Говорят, что для некоторых предчувствие служит толковым советчиком. Когда приходит важное обстоятельство, счастливцы больше всего стараются не шевелить мозгами. Но зато очень прислушиваются к таинственному голосу, исходящему невесть из каких мест. А так как у этих людей все в жизни получается складно и удачливо, то я прихожу к выводу, что наука о человеке не стоит выеденного яйца. Если живот или филейная часть лучше советуют, чем голова, значит и надо их слушать.
Что же касается меня, то на протяжении трех десятков лет мне все почему-то давали никуда негодные советы. Задница не многим отличалась от лучшего друга, жена — от кишечника, мозги — от сердечной сумки. Поэтому у меня не было никаких оснований отдавать особое предпочтение предчувствию. Чаще всего я даже обращался с ним не без наглости.
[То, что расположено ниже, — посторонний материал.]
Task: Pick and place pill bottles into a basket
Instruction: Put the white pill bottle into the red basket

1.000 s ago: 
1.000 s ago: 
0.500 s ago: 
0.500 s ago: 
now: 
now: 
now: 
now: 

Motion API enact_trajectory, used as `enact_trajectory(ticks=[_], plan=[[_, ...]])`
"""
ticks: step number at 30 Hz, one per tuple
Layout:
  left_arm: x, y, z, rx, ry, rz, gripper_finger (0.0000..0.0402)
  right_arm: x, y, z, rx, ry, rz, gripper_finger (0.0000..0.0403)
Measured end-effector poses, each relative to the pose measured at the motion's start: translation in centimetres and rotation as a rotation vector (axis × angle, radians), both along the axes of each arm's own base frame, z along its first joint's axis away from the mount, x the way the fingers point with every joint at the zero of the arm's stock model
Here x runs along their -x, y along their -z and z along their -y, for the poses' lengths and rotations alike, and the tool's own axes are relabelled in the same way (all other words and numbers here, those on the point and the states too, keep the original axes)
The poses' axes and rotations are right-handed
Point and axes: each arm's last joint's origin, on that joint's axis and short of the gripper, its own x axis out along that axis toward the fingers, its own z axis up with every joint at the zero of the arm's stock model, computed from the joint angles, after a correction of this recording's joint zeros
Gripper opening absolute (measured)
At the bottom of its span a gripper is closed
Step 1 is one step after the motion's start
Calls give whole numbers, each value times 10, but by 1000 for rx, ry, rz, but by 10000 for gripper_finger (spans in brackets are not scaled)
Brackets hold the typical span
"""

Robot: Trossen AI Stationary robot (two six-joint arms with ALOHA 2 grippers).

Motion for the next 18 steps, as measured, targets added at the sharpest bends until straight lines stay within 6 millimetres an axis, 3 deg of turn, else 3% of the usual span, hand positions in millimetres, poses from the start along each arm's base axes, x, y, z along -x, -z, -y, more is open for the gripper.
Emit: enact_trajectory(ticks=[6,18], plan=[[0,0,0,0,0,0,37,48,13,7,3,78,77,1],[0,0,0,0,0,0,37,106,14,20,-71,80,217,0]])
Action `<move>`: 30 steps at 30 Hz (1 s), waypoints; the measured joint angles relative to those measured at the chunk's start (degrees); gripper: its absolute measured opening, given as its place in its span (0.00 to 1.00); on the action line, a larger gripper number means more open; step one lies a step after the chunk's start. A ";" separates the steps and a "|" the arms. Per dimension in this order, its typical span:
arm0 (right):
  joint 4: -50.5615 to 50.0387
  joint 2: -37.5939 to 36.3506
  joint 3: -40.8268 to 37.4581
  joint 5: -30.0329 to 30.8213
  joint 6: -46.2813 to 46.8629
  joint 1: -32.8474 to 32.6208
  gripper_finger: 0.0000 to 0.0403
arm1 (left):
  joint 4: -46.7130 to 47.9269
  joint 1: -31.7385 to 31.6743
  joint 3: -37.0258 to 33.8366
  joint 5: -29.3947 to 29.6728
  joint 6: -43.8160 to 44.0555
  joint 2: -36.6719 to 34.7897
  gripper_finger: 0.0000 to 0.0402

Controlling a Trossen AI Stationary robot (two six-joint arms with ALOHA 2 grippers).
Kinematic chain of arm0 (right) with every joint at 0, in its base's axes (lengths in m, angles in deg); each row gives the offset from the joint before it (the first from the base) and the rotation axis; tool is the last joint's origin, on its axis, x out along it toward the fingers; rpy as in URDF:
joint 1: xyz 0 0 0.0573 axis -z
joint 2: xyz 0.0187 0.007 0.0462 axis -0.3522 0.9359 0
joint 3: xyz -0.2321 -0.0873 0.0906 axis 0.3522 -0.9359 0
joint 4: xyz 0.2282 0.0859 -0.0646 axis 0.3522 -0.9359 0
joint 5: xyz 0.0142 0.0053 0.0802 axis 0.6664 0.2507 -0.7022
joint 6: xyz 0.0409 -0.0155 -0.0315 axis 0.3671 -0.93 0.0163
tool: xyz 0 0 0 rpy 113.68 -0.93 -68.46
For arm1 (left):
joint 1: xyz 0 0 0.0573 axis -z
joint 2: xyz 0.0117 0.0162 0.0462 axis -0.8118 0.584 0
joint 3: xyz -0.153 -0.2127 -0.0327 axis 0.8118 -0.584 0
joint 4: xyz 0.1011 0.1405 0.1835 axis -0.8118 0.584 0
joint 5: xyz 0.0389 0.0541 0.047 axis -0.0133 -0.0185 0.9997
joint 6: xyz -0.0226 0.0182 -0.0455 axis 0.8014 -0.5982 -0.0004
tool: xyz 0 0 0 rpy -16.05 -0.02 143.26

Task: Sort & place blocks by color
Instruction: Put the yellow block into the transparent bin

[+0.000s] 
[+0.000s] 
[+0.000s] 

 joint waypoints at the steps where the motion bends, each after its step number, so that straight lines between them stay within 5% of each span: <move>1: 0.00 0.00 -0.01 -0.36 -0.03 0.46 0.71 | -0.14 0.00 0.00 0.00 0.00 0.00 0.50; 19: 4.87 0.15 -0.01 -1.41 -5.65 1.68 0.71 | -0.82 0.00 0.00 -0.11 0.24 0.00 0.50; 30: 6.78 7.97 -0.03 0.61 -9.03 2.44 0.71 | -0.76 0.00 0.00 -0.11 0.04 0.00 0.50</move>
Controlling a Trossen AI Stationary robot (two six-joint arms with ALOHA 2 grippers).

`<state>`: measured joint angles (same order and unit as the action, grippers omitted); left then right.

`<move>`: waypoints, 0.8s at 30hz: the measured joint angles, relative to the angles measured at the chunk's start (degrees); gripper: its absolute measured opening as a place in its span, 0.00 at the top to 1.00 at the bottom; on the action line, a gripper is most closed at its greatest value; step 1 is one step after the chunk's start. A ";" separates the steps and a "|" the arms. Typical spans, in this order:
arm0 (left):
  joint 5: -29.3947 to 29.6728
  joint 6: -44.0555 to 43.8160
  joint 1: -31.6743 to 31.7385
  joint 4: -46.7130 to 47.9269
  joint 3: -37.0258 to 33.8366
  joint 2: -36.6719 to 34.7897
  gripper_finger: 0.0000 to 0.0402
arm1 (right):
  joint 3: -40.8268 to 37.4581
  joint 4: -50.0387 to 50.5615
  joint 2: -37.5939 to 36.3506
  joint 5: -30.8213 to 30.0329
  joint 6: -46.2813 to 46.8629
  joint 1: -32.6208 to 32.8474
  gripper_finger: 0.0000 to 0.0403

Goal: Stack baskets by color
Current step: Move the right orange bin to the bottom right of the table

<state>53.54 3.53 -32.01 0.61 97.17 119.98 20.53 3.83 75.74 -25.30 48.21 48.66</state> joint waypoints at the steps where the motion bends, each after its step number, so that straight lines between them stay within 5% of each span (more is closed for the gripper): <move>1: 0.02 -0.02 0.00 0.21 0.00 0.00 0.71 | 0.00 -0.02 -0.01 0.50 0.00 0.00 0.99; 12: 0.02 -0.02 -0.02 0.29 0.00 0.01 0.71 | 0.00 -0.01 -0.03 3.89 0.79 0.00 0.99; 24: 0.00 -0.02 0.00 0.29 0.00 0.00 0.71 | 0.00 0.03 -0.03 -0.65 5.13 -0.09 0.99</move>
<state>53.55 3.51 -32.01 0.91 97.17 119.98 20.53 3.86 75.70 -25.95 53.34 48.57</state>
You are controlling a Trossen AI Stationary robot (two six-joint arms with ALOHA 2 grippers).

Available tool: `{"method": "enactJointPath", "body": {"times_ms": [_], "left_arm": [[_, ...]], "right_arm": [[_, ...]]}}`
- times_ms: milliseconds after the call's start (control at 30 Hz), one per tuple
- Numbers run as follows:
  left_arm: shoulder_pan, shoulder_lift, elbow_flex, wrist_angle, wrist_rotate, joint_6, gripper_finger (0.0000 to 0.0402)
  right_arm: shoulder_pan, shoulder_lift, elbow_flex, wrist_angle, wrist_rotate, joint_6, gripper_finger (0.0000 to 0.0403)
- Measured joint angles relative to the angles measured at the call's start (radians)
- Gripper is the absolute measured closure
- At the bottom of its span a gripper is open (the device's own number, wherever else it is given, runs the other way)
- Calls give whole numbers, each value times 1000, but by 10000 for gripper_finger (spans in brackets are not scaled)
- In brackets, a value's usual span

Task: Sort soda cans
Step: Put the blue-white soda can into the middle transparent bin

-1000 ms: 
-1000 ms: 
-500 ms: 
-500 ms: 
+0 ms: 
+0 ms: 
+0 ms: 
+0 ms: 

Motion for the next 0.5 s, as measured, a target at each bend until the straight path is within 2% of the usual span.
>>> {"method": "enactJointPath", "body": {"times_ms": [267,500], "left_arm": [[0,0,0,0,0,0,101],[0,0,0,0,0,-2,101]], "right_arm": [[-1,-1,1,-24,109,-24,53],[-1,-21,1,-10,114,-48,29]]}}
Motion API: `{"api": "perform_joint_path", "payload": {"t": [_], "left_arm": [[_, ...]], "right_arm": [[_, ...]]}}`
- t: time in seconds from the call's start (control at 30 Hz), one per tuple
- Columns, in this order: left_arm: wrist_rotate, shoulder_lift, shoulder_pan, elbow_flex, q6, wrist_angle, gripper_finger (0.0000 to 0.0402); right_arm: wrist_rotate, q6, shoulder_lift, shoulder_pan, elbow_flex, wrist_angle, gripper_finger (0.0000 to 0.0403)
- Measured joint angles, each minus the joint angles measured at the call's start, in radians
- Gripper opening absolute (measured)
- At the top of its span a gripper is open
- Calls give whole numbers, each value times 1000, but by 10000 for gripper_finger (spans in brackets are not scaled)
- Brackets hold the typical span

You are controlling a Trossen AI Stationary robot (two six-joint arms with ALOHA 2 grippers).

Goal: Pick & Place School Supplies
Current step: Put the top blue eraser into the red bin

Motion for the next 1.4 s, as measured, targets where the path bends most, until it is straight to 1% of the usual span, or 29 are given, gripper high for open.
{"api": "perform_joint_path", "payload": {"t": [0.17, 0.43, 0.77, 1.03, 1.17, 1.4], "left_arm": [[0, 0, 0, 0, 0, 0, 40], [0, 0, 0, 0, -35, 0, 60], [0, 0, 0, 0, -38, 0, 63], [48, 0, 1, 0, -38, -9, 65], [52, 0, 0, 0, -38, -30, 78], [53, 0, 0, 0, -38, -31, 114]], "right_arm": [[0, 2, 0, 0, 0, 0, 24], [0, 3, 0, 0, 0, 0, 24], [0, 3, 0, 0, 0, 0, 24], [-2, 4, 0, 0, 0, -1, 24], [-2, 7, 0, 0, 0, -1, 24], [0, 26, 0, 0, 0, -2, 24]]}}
Если я сидел в кино по соседству с очаровательной незнакомкой, волнующей воображение, как лампа под желтым абажуром или яркие полосатые обои (в подобном окружении можно чудесно провести полчаса и омерзительный день), и предчувствие начинало мне нашептывать: «Дурак, пользуйся случаем. Я тебя уверяю, что в этих прелестных коленных чашечках под шелком, более прозрачным и легким, чем пар, горячая и густая кровь. Трус, неужели ты боишься до них дотронуться кончиками пальцев? Другой бы, разумеется, не такой осел, как ты, давным-давно был бы на пути к тому, что мы деликатно называем своим счастьем», — я всегда отвечал предчувствию: «Проваливай. И без твоих советов я всегда успеваю лишний раз в жизни получить по морде».
Вот так лужа!
«Я отдам ему калоши».
Это была моя первая мысль. Вторая оказалась более разумной. Она меня вовремя одернула. Я в остуду сказал себе: «Глупое животное, если бы его отделял вершок от гибели, он и тогда бы не воспользовался твоими дурацкими калошами, облезшими, как старая змея, и побывавшими в руках заливщика».
Он идет через лужу, будто по рельсе. Я вспоминаю детство, и у меня заболевает нежностью сердце.
Он легкими, как бумага, руками ищет какие-то воздушные, неверные, призрачные перила.
Сначала торкается в меня, потом грузно ломится желание — подбежать, пробормотать: «Умоляю вас!» — и подставить свое плечо. Но я робею.